DIRECTIONS FOR THIS TASK:
From the first line to the last, return the data exactly, with no pictures.

DATA:

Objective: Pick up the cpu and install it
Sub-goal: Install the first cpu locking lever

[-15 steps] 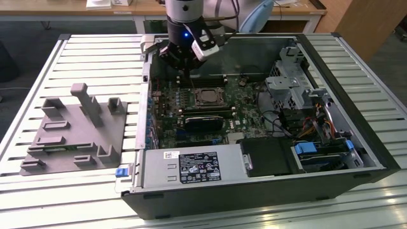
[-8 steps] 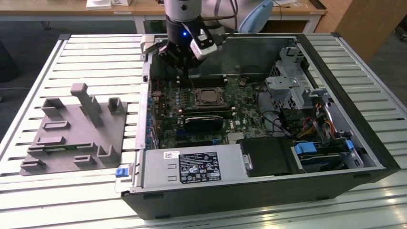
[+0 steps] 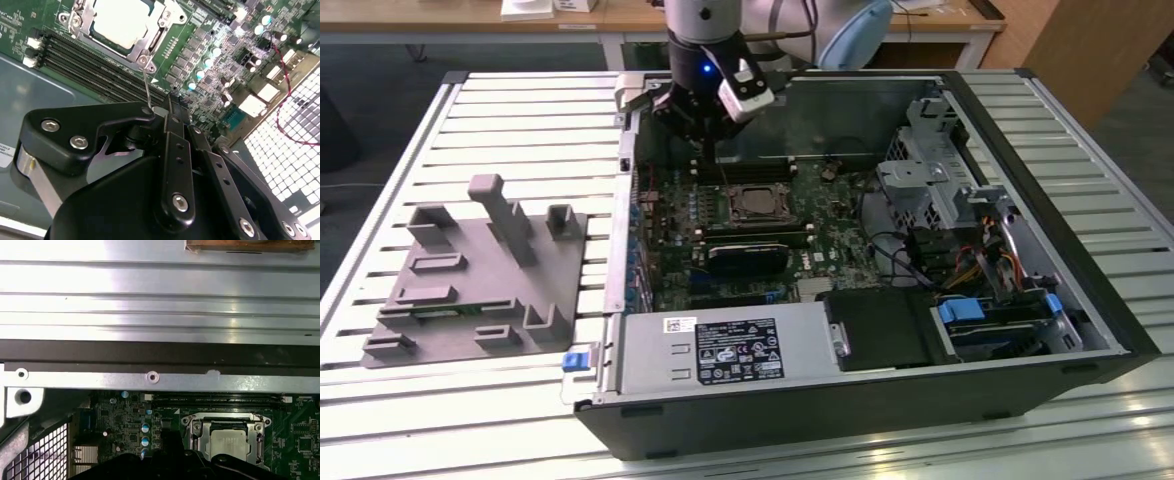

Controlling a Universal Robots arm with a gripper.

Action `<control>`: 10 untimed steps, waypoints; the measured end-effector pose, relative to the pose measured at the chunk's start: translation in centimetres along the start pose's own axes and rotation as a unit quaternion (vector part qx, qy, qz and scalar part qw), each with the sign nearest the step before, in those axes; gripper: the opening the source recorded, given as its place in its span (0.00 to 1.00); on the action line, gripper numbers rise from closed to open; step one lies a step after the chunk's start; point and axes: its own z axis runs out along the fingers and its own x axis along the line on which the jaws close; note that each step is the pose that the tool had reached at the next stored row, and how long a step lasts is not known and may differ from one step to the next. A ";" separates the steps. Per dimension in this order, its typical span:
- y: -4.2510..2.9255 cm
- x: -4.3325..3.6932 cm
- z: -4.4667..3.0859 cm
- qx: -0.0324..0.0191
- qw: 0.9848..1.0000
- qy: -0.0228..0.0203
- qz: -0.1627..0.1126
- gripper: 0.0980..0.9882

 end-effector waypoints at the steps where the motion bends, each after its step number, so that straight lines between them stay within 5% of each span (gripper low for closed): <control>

RESPONSE AREA:
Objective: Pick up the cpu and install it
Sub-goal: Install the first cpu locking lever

[-15 steps] 
[-8 steps] 
[+0 steps] 

Controlling a Universal Robots arm with a gripper.

Action `<control>`: 10 untimed steps, waypoints; the measured end-effector pose, relative to the pose measured at the chunk's start: translation in centimetres along the start pose's own axes and rotation as a unit quaternion (vector part qx, qy, qz and scalar part qw), each with the sign nearest the step before, in those axes; gripper: the opening the source recorded, given as its place in its span (0.00 to 1.00); on the action line, gripper numbers rise from closed to open; step one lies a step after the chunk's start; point and axes: its own z axis runs out along the fingers and its own x axis along the line on which the jaws close; note that each step is the pose that the tool had reached at the next stored row, and how long a step lasts is not known and may differ from one step to the next. A ";" separates the steps. Per dimension in this order, its typical span:
- y: -4.2510..2.9255 cm
- x: -4.3325..3.6932 cm
- z: -4.4667..3.0859 cm
- qx: -0.0324..0.0191
- qw: 0.9848..1.0000
- qy: -0.0228..0.0203
- qz: -0.1627..0.1126
- gripper: 0.0980..0.9882

 end-effector waypoints at the steps where the motion bends, each after its step number, so that straight lines between them stay within 5% of each span (gripper low for closed): <control>

Work on the exercise is complete.